Copy all the data exactly, except the pictures.

> **PROVIDED DATA**
---------------

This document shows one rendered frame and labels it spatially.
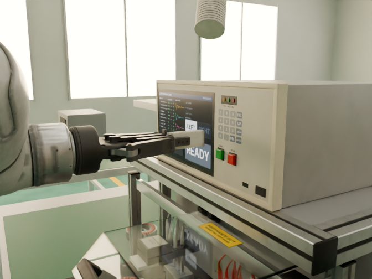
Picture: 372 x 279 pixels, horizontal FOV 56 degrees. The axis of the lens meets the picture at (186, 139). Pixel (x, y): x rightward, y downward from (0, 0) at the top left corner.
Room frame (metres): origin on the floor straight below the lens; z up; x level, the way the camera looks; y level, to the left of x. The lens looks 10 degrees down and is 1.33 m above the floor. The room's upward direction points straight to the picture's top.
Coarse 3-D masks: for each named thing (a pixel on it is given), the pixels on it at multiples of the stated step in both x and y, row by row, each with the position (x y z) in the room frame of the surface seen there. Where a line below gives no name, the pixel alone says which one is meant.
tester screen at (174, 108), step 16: (160, 96) 0.89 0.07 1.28; (176, 96) 0.81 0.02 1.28; (192, 96) 0.75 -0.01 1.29; (208, 96) 0.70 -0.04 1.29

---------------

> **RESULT OF THE TASK**
This document shows one rendered frame and labels it spatially.
Picture: 372 x 279 pixels, horizontal FOV 56 degrees. The axis of the lens meets the picture at (186, 139). Pixel (x, y): x rightward, y downward from (0, 0) at the top left corner.
Room frame (metres): origin on the floor straight below the lens; z up; x level, the way the camera looks; y level, to the left of x. The lens looks 10 degrees down and is 1.33 m above the floor. The room's upward direction points straight to the picture's top.
Coarse 3-D masks: for each named thing (a pixel on it is given), the pixels on it at multiples of the stated step in both x and y, row by row, each with the position (x y z) in the room frame of the surface seen there. Where a line below gives no name, the pixel alone says which one is meant.
tester screen at (174, 108), step 16: (160, 96) 0.89 0.07 1.28; (176, 96) 0.81 0.02 1.28; (192, 96) 0.75 -0.01 1.29; (208, 96) 0.70 -0.04 1.29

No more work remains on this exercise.